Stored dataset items

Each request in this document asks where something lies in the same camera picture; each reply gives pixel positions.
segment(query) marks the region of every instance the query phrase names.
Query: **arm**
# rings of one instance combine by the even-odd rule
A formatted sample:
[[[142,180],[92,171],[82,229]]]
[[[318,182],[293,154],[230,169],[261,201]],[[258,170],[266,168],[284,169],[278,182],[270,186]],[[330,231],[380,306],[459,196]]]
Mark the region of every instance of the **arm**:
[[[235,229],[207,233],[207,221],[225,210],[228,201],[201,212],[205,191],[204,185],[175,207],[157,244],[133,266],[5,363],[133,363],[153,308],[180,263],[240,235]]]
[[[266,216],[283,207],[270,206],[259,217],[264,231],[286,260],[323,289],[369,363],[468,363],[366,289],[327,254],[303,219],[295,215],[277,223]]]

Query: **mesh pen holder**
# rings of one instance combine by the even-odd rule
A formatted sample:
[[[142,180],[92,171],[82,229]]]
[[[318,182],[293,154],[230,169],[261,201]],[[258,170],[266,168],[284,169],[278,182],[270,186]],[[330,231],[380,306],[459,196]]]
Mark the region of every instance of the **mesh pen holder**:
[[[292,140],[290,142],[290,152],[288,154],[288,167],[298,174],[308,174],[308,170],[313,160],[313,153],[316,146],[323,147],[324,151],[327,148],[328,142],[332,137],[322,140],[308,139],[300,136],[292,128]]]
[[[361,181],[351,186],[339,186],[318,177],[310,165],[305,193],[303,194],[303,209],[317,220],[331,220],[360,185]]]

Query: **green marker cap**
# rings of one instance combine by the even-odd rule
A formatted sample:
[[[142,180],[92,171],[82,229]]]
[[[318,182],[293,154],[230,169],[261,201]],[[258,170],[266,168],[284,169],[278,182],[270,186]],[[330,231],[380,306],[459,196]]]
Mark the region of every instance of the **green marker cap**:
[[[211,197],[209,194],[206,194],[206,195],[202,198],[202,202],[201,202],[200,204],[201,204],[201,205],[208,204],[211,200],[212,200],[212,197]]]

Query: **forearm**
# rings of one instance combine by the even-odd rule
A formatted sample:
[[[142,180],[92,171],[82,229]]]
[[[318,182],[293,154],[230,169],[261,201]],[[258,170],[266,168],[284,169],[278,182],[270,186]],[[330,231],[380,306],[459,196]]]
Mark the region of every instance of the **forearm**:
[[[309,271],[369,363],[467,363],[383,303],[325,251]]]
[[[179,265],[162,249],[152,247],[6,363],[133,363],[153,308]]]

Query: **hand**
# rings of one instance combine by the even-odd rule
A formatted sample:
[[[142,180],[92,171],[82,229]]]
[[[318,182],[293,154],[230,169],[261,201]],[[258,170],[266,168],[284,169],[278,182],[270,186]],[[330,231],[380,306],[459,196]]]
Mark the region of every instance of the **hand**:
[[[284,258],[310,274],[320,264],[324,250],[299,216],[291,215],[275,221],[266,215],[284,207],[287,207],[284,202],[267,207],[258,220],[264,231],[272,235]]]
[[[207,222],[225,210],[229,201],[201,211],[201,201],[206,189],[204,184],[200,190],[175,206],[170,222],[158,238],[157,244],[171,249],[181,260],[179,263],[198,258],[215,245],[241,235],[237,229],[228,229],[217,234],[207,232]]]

#### Exercise requirements
Each line must be given again exactly as written above.

#### Response area
Each request in this document asks where something lies in the same camera picture; each reply gives pixel positions.
segment(query) marks the region of every instance the query phrase names.
Query: **arm**
# rings of one instance combine by the even-odd rule
A formatted sample:
[[[142,180],[92,171],[82,229]]]
[[[318,182],[293,154],[230,169],[261,201]],[[258,170],[266,168],[284,169],[278,182],[270,186]],[[330,231],[380,306],[459,196]]]
Mark the region of every instance of the **arm**:
[[[235,229],[207,233],[207,221],[225,210],[228,201],[201,212],[205,191],[204,185],[175,207],[157,244],[133,266],[5,363],[133,363],[153,308],[180,263],[240,235]]]
[[[266,216],[283,207],[270,206],[259,217],[264,231],[286,260],[323,289],[369,363],[468,363],[366,289],[327,254],[303,219],[295,215],[277,223]]]

Query: **mesh pen holder**
# rings of one instance combine by the even-odd rule
A formatted sample:
[[[142,180],[92,171],[82,229]]]
[[[318,182],[293,154],[230,169],[261,201]],[[258,170],[266,168],[284,169],[278,182],[270,186]],[[330,231],[380,306],[459,196]]]
Mark the region of every instance of the **mesh pen holder**:
[[[292,140],[290,142],[290,152],[288,154],[288,167],[298,174],[308,174],[308,170],[313,160],[313,153],[316,146],[323,147],[324,151],[327,148],[328,142],[332,137],[322,140],[308,139],[300,136],[292,128]]]
[[[361,181],[351,186],[339,186],[318,177],[310,165],[305,193],[303,194],[303,209],[317,220],[331,220],[360,185]]]

Query: **green marker cap**
# rings of one instance combine by the even-odd rule
A formatted sample:
[[[142,180],[92,171],[82,229]]]
[[[318,182],[293,154],[230,169],[261,201]],[[258,170],[266,168],[284,169],[278,182],[270,186]],[[330,231],[380,306],[459,196]]]
Mark the region of every instance of the **green marker cap**:
[[[211,197],[209,194],[206,194],[206,195],[202,198],[202,202],[201,202],[200,204],[201,204],[201,205],[208,204],[211,200],[212,200],[212,197]]]

Query: **forearm**
# rings of one instance combine by the even-odd rule
A formatted sample:
[[[142,180],[92,171],[82,229]]]
[[[318,182],[293,154],[230,169],[261,201]],[[258,170],[266,168],[284,169],[278,182],[270,186]],[[330,231],[380,306],[459,196]]]
Mark the region of every instance of the **forearm**:
[[[309,271],[369,363],[467,363],[383,303],[325,251]]]
[[[179,265],[162,249],[152,247],[6,363],[133,363],[153,308]]]

Query: **hand**
# rings of one instance combine by the even-odd rule
A formatted sample:
[[[142,180],[92,171],[82,229]]]
[[[318,182],[293,154],[230,169],[261,201]],[[258,170],[266,168],[284,169],[278,182],[270,186]],[[330,231],[380,306],[459,196]]]
Mark the region of every instance of the **hand**:
[[[284,258],[310,274],[320,264],[324,250],[299,216],[291,215],[275,221],[266,215],[284,207],[287,207],[284,202],[267,207],[258,220],[264,231],[272,235]]]
[[[207,222],[225,210],[229,201],[201,211],[201,201],[206,189],[204,184],[200,190],[175,206],[170,222],[158,238],[157,244],[171,249],[181,260],[179,263],[198,258],[215,245],[241,235],[237,229],[228,229],[217,234],[207,232]]]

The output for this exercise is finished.